*** Opening of EXERCISE DATA ***

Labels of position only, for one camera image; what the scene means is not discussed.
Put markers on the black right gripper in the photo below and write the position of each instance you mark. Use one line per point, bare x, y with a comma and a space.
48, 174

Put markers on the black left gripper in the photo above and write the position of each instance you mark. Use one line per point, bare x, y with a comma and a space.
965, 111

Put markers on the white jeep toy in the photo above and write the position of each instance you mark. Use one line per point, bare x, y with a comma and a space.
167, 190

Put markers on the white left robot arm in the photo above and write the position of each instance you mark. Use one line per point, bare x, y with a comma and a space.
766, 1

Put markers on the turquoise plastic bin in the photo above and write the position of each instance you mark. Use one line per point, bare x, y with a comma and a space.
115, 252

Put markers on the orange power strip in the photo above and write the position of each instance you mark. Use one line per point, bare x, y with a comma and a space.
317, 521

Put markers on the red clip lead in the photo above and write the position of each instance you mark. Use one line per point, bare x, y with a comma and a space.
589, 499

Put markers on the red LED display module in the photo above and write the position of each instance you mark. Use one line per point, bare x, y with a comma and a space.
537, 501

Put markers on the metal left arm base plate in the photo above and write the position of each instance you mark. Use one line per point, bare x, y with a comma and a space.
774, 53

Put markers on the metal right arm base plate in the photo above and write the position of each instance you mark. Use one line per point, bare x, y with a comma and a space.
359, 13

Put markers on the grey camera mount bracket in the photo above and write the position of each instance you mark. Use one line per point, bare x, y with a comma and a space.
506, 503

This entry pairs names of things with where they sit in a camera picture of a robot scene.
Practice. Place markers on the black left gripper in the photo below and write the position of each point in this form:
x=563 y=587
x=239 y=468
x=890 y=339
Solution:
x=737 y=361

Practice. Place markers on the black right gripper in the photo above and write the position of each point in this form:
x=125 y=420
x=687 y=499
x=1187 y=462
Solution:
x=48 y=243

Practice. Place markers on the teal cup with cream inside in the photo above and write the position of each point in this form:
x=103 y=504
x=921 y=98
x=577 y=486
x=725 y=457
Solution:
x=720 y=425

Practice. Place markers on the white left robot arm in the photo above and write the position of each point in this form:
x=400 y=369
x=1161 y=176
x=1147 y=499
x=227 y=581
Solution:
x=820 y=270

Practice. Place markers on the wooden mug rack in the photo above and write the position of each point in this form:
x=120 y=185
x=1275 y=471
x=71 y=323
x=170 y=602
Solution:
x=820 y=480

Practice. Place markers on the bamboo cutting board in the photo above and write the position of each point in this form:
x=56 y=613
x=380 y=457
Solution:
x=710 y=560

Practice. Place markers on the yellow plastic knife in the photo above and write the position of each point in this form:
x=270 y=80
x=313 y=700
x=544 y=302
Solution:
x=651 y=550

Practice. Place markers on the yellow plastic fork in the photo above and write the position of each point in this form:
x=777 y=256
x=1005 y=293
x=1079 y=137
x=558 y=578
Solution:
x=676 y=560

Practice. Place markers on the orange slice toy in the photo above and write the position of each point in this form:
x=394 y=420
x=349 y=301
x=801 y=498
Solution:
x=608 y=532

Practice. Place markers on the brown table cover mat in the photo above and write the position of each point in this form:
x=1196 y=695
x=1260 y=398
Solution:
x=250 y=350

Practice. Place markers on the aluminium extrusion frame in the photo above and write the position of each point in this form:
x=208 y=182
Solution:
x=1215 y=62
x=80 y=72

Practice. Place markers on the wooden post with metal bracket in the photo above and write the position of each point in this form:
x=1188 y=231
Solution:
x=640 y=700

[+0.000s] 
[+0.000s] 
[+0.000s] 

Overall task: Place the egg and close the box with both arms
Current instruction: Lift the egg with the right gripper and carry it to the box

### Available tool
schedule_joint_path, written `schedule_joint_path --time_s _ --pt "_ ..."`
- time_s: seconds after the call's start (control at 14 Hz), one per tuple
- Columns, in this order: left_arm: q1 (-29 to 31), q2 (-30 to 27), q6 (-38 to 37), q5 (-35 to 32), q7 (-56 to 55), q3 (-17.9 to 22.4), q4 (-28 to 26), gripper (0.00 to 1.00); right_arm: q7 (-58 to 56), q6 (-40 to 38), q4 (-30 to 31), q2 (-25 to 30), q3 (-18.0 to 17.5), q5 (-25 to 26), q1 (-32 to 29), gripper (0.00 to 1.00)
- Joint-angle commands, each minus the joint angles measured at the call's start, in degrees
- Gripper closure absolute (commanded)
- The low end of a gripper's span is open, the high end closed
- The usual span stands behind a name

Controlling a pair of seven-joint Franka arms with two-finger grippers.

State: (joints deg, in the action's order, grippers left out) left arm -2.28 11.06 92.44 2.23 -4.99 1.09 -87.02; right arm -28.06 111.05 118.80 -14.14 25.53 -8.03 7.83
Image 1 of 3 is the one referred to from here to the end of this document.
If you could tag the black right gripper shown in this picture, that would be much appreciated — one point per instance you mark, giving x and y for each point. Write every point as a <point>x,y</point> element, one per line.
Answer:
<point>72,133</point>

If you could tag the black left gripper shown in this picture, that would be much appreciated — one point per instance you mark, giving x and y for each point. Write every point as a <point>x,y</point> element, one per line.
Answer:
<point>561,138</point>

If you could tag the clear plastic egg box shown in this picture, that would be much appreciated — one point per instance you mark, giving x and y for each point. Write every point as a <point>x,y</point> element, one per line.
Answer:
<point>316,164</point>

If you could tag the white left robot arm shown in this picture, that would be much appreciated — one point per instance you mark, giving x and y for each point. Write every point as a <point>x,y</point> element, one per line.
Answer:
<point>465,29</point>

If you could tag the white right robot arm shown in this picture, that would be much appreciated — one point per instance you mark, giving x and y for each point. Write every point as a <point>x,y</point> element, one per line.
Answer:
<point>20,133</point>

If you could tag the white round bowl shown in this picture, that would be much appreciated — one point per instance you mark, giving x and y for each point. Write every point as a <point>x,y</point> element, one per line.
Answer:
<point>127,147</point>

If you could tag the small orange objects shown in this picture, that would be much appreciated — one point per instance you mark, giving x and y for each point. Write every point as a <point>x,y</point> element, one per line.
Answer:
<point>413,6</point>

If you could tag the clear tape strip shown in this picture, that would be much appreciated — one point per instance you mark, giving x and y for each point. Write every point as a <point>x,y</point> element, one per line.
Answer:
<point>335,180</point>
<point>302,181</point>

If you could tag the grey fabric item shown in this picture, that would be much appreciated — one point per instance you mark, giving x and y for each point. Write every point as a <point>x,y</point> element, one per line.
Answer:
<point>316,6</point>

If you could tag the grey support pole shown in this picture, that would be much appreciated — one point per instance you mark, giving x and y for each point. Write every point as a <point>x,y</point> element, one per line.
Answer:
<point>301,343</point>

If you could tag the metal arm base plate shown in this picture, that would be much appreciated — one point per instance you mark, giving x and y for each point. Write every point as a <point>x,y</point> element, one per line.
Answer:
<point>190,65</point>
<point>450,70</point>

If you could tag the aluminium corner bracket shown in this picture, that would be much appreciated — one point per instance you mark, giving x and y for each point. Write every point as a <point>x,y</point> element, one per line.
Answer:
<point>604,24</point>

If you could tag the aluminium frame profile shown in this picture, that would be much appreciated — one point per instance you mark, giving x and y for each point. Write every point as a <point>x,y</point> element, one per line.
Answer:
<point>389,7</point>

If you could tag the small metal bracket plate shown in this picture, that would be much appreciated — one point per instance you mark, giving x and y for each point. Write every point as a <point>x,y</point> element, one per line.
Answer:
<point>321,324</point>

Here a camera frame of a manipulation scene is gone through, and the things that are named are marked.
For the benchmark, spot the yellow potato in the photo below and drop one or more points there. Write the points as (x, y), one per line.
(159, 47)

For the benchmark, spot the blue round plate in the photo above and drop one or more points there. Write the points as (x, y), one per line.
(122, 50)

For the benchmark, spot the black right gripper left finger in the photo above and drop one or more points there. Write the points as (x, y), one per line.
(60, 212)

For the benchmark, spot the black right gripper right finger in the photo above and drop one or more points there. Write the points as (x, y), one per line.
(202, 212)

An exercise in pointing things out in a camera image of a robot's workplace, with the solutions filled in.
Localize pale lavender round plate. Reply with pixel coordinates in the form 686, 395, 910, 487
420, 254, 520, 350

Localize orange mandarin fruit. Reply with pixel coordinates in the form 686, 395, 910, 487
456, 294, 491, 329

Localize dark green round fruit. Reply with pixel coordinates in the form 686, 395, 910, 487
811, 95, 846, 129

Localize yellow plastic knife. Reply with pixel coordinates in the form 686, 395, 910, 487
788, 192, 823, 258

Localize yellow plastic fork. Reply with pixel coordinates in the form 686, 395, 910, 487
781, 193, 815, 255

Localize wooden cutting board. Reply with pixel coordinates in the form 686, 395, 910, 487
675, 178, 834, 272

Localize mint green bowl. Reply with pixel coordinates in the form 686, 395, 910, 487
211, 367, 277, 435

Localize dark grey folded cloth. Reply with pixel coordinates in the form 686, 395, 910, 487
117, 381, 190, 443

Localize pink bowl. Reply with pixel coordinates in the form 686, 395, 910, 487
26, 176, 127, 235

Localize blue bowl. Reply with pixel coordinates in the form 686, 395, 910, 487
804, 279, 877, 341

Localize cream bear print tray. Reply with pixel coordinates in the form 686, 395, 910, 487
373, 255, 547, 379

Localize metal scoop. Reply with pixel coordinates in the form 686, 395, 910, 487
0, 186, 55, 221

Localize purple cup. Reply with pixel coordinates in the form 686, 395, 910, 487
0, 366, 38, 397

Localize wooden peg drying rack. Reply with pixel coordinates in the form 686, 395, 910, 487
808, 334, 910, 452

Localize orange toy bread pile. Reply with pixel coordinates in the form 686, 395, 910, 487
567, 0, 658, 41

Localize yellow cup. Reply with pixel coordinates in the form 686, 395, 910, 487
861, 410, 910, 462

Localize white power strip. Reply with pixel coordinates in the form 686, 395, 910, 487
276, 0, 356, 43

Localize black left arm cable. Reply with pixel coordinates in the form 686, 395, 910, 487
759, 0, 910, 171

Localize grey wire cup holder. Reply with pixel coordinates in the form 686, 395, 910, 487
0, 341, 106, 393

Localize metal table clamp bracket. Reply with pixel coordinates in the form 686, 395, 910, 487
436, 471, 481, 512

*** Close of EXERCISE DATA ***

- WORK INSTRUCTION: Where a line of the data contains "order", include it in the tally, and answer with the tally alone.

- TASK ANSWER: 2